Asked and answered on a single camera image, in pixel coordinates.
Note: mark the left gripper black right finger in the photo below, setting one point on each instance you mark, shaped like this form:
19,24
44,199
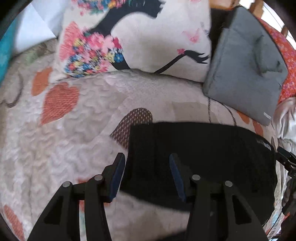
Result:
218,211

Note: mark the teal fuzzy cloth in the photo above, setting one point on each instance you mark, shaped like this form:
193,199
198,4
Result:
6,47

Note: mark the red floral bedsheet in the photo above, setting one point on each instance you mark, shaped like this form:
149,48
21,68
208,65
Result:
288,53

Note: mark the wooden headboard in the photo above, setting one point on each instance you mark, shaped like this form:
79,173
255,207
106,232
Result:
258,8

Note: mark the grey laptop bag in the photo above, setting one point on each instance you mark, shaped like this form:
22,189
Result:
247,70

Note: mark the white fleece blanket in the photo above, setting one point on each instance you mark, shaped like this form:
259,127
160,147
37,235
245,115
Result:
284,124

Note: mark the black pants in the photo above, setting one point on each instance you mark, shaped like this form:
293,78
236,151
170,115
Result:
215,152

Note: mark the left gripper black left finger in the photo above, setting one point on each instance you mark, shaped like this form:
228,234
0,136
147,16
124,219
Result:
60,218

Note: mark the heart-patterned quilted bedspread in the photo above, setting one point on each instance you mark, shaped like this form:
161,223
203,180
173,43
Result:
70,130

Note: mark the white floral silhouette pillow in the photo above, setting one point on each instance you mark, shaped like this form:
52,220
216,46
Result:
162,37

- EXERCISE DESCRIPTION:
Please reproduce the whole listing exactly; the pictures stay out.

- EXPECTED ANSWER:
Asked and answered on a single camera image, in pixel coordinates.
Note: mark the left gripper black right finger in the photo below, setting one point on each instance you mark, shaped like this form:
19,24
44,199
Result:
218,211

Note: mark the teal fuzzy cloth in the photo above, setting one point on each instance you mark, shaped like this form:
193,199
198,4
Result:
6,47

Note: mark the red floral bedsheet in the photo above, setting one point on each instance you mark, shaped like this form:
149,48
21,68
208,65
Result:
288,53

Note: mark the wooden headboard in the photo above, setting one point on each instance you mark, shaped like this form:
79,173
255,207
106,232
Result:
258,8

Note: mark the grey laptop bag in the photo above, setting one point on each instance you mark, shaped like this form:
22,189
Result:
247,70

Note: mark the white fleece blanket in the photo above, setting one point on each instance you mark, shaped like this form:
259,127
160,147
37,235
245,115
Result:
284,124

Note: mark the black pants in the photo above, setting one point on each instance you mark, shaped like this form:
293,78
236,151
170,115
Result:
215,152

Note: mark the left gripper black left finger in the photo above, setting one point on each instance you mark, shaped like this form:
228,234
0,136
147,16
124,219
Result:
60,218

Note: mark the heart-patterned quilted bedspread in the photo above, setting one point on each instance you mark, shaped like this form:
161,223
203,180
173,43
Result:
70,130

Note: mark the white floral silhouette pillow in the photo above, setting one point on each instance you mark, shaped like this form:
52,220
216,46
Result:
162,37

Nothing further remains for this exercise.